» ASSIGNMENT:
Print out the full listing exactly as it reads.

» STORED DATA:
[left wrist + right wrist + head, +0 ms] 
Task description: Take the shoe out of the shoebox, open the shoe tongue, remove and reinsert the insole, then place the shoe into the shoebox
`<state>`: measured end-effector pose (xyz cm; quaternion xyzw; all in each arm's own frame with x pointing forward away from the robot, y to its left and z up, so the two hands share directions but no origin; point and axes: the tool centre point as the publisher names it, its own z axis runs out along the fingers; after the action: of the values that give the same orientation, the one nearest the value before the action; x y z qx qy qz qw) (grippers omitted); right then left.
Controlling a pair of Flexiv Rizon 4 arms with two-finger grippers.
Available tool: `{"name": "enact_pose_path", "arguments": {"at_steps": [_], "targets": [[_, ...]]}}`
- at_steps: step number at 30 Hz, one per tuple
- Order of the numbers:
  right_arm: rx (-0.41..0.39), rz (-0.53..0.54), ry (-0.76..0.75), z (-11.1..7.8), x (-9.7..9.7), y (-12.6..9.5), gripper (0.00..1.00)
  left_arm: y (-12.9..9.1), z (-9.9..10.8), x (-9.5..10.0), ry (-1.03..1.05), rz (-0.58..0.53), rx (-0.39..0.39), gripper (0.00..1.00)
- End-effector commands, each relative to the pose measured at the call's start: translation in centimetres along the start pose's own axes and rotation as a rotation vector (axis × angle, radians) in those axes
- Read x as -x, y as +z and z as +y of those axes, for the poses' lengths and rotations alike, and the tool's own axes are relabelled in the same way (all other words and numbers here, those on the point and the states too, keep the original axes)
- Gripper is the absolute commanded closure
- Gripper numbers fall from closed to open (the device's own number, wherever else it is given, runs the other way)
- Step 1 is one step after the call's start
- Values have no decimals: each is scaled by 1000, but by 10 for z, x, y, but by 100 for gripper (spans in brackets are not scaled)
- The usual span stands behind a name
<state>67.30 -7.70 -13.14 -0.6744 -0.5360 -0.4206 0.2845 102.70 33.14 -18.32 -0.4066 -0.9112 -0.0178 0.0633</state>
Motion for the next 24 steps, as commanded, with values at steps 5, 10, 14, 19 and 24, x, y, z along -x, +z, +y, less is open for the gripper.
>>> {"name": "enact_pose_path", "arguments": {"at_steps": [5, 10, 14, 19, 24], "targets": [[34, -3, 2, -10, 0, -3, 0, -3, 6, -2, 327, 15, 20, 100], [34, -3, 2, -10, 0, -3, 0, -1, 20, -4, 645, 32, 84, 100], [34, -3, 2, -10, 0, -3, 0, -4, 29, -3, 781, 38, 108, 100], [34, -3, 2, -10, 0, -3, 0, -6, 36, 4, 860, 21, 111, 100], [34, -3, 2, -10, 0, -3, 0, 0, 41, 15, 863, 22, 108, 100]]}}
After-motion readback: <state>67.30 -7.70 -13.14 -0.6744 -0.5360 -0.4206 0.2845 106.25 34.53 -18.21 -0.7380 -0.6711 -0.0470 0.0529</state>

» OUTPUT OF THE TASK:
[left wrist + right wrist + head, +0 ms] 
Task description: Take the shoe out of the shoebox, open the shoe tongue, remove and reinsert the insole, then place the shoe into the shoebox
`<state>`: measured end-effector pose (xyz cm; quaternion xyzw; all in each arm's own frame with x pointing forward away from the robot, y to its left and z up, so the two hands share directions but no origin; point and axes: the tool centre point as the publisher names it, its own z axis runs out along the fingers; after the action: of the values that give the same orientation, the one nearest the value before the action; x y z qx qy qz qw) (grippers omitted); right then left.
Controlling a pair of Flexiv Rizon 4 arms with two-finger grippers.
Available tool: `{"name": "enact_pose_path", "arguments": {"at_steps": [_], "targets": [[_, ...]]}}`
- at_steps: step number at 30 Hz, one per tuple
- Order of the numbers:
  right_arm: rx (-0.41..0.39), rz (-0.53..0.54), ry (-0.76..0.75), z (-11.1..7.8), x (-9.7..9.7), y (-12.6..9.5), gripper (0.00..1.00)
  left_arm: y (-12.9..9.1), z (-9.9..10.8), x (-9.5..10.0), ry (-1.03..1.05), rz (-0.58..0.53), rx (-0.39..0.39), gripper (0.00..1.00)
- End-effector commands, each relative to the pose measured at the call's start: translation in centimetres along the start pose's own axes and rotation as a rotation vector (axis × angle, radians) in those axes
- Read x as -x, y as +z and z as +y of those axes, for the poses' lengths and rotations alike, and the tool's own axes are relabelled in the same way (all other words and numbers here, those on the point and the states too, keep the original axes)
- Gripper is the absolute commanded closure
- Gripper numbers fall from closed to open (the device's own number, wherever else it is given, runs the other way)
- Step 1 is one step after the call's start
- Values have no decimals: each is scaled by 1000, but by 10 for z, x, y, but by 100 for gripper (spans in brackets are not scaled)
- The usual span stands behind a name
<state>67.30 -7.70 -13.14 -0.6744 -0.5360 -0.4206 0.2845 102.70 33.14 -18.32 -0.4066 -0.9112 -0.0178 0.0633</state>
Motion for the next 24 steps, as commanded, with values at steps 5, 10, 14, 19 and 24, x, y, z along -x, +z, +y, less is open for the gripper.
>>> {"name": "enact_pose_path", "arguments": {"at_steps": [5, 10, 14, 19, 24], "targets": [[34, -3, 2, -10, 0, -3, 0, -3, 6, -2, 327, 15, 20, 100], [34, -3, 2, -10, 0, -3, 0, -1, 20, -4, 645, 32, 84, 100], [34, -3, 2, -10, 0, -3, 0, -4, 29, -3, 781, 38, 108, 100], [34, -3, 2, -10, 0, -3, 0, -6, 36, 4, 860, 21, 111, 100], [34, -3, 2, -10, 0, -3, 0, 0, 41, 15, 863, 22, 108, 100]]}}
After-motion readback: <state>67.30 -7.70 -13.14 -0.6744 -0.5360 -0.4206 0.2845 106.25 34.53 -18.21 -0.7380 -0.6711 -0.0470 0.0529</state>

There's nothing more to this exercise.